G24|0vßß is an audiovisual composition investigating new forms of relation, degrees of sensitivity, and modes of observation achieved through highly unusual means: engaging the intangible and entangled worlds announced through technologies in neutrino physics. The project grapples with the challenges and aesthetic adventures unfurled through these technologies and their collaborative relationships with non-human beings, matter, and ecologies. Jol Thomson has developed a novel aesthetic for diffracting the entangled site of the Cryogenic Underground Observatory for Rare Events (CUORE) at the National Laboratory of Gran Sasso (LNGS) in Italy where physicists from several countries are searching for a theoretical process known as double beta decay without neutrino emissions, or 0v.

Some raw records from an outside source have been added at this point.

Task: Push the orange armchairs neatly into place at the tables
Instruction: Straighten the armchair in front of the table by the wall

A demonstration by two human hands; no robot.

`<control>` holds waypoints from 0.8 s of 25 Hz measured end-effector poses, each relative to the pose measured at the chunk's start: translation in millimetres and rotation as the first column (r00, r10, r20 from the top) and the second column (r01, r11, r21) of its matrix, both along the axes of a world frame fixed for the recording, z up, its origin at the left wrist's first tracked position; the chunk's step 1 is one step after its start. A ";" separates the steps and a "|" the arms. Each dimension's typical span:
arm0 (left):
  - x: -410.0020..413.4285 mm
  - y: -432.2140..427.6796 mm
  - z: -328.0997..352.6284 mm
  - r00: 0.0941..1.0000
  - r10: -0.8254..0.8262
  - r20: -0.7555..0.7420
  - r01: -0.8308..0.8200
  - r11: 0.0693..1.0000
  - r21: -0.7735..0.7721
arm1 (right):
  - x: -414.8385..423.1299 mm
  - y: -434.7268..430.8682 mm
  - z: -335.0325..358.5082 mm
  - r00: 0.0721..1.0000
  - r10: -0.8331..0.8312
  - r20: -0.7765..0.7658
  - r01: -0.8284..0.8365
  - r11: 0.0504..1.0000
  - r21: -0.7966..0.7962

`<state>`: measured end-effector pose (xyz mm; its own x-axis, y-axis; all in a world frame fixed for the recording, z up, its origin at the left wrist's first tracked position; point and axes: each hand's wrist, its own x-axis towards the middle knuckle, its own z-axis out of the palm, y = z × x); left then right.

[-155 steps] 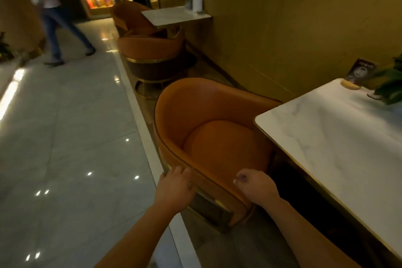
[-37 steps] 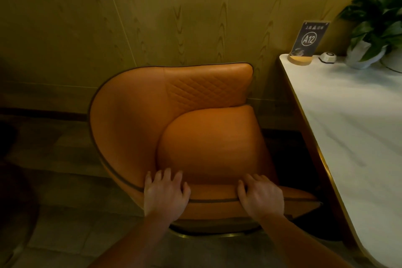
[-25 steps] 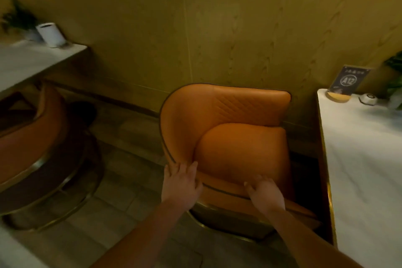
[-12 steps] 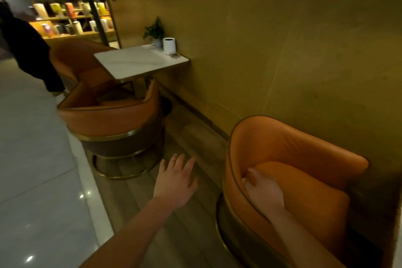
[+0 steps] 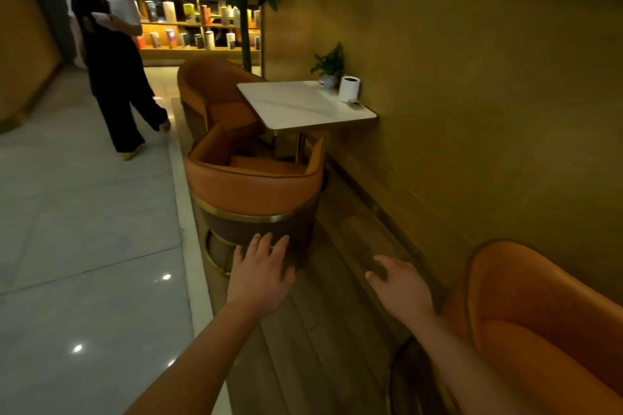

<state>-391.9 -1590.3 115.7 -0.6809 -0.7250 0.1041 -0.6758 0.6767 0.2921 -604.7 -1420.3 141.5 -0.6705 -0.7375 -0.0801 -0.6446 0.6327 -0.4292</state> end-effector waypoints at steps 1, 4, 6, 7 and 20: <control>11.9 -21.7 2.8 1.000 0.022 0.006 -0.022 1.000 -0.001 | 10.2 -26.1 3.6 1.000 0.017 -0.002 -0.017 1.000 -0.003; 40.3 -81.1 11.8 0.997 0.077 0.000 -0.077 0.997 -0.023 | 32.3 -101.5 7.5 0.998 0.063 -0.016 -0.063 0.998 -0.009; 50.7 -111.8 17.2 0.996 0.093 -0.012 -0.093 0.995 -0.028 | 39.5 -141.5 8.8 0.997 0.076 -0.015 -0.076 0.997 -0.004; 55.8 -128.6 17.8 0.995 0.097 -0.023 -0.098 0.995 -0.034 | 42.0 -162.8 7.1 0.996 0.086 -0.016 -0.086 0.996 0.003; 1.4 -413.7 -19.1 0.990 0.105 0.097 -0.103 0.994 -0.025 | -7.3 -465.0 -34.8 0.983 0.178 0.044 -0.177 0.984 -0.013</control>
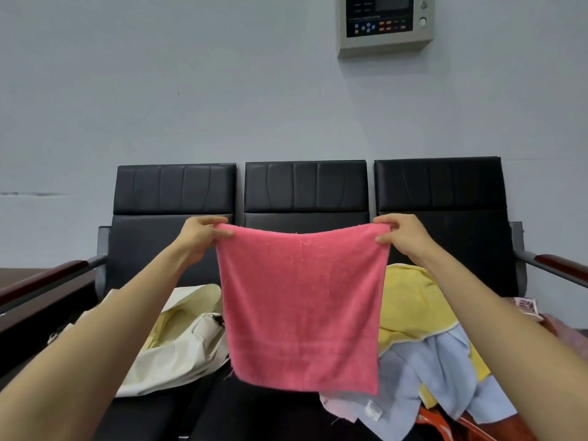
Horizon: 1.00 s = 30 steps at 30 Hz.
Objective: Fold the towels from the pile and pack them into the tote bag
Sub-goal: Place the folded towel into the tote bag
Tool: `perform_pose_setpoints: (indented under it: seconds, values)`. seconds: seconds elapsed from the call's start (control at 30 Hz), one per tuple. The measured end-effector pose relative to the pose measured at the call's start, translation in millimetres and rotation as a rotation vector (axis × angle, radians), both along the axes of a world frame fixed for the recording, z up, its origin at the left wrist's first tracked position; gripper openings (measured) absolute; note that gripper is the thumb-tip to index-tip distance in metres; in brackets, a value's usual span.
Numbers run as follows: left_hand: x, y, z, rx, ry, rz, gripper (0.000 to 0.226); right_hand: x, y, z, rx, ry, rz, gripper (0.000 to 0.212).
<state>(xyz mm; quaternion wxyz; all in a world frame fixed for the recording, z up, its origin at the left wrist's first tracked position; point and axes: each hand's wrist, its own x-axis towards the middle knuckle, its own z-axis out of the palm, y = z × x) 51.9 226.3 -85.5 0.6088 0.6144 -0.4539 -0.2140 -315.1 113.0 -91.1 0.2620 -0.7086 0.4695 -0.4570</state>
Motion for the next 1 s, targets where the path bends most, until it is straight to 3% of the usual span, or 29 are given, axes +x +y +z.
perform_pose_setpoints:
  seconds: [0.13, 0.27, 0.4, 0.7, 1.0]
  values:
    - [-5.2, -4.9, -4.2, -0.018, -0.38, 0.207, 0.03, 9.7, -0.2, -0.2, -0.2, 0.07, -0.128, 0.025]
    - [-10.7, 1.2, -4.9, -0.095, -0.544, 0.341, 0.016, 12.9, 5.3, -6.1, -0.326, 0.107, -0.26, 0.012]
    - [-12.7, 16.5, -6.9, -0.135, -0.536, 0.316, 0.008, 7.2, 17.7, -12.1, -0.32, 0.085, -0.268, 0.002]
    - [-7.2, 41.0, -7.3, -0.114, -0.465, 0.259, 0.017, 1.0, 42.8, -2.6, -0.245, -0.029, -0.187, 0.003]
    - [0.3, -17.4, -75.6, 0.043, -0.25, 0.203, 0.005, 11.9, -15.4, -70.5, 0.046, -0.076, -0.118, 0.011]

Filming this work entirely in and around CUORE, the artist allowed himself to dream into the coldest piece of matter in the universe, resulting in a composition that navigates the indistinguishable boundary between technology and nature, and between our immediate environment and the cosmos at large.
The neutrino, an imperceptible, neutral subatomic particle with a mass close to zero, rarely reacts with normal matter. Their inherent neutrality has led to neutrinos—millions of which are penetrating our bodies and the world around us at any given moment—being referred to as “cosmic messengers,” given that the particles enter our environment from the farthest reaches of outer space in an unaltered state.
Crucially, the Gran Sasso Mountain is itself essential to the CUORE experiment, protecting the cryostat from the abundant high energy particles in our atmosphere: the mountain has become indistinguishable from technology—and technology inseparable from mountain. A montage of psychedelic video sequences, punctuated with quotes from Stanisław Lem’s science fiction novel His Master’s Voice (1968), G24|0vßß documents the flora and fauna of the mountain as well as the human interventions that have transformed it into one of the most sophisticated pieces of technology on the planet.